The battery doesn't seem to hold a charge. Is there any way to estimate / understand how much longer it can last, or if it's best to replace it now?

I never left it unused for more than 2 weeks, except now, under quarantine, when I charged it with a charger after about 3 weeks without using it, but I did use it a lot for relatively short trips which may have never fully charged the battery (I didn't measure).

24 hours after a full charge, a multimeter measured 12.35V.

7 days after a full charge, it measured 12.1V. Both times without using the car.

I recharged it again but noticed the same: 12.35V after 1 day and 12.1V after 7 days.
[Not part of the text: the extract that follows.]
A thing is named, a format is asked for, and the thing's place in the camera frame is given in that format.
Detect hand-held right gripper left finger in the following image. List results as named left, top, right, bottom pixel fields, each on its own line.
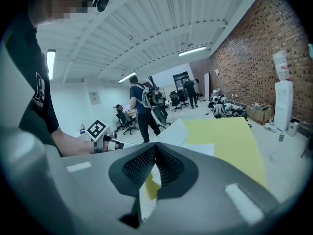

There is no alarm or GPS tracker to justify a huge parasitic drain.

The charger is an Optimate 5 start/stop which can specifically handle EFB batteries.

If I used the car every day for long journeys I wouldn't be worried, but with the world under quarantine I won't, and I am afraid the battery could die just when I need the car.

Any suggestions? Thanks!

2 Answers 2


Two possibilities:

  • The battery indeed needs replacing. As you discovered, old batteries don't die by having reduced cranking amps; they die by having reduced capacity. Thus, the phenomenon you're seeing seems to be very similar to a dying battery.
  • There is parasitic drain in the car. Something, some circuit, is left on even though it should be off.

To discover which of these two options is the case, you need to use the amperage functionality of the multimeter. Attach the multimeter in amperage mode between the negative battery post and the negative cable. Close all doors of the car but leave the hood open. See how much drain there is. The drain could be initially quite large, but e.g. 1 hour after not using the car, you should see very little drain. Anything more than 0.1 amperes means the drain is probably too large.

But before using the multimeter in amperage mode, you need to learn how to actually use it. In particular, why it is a bad idea to connect the multimeter to both negative & positive battery posts in ampere mode. If you don't understand this, don't use the amperage mode!


If the battery will not hold a charge, then it's already at the end of its life. It should be replaced right away or as soon as you plan on using the car again.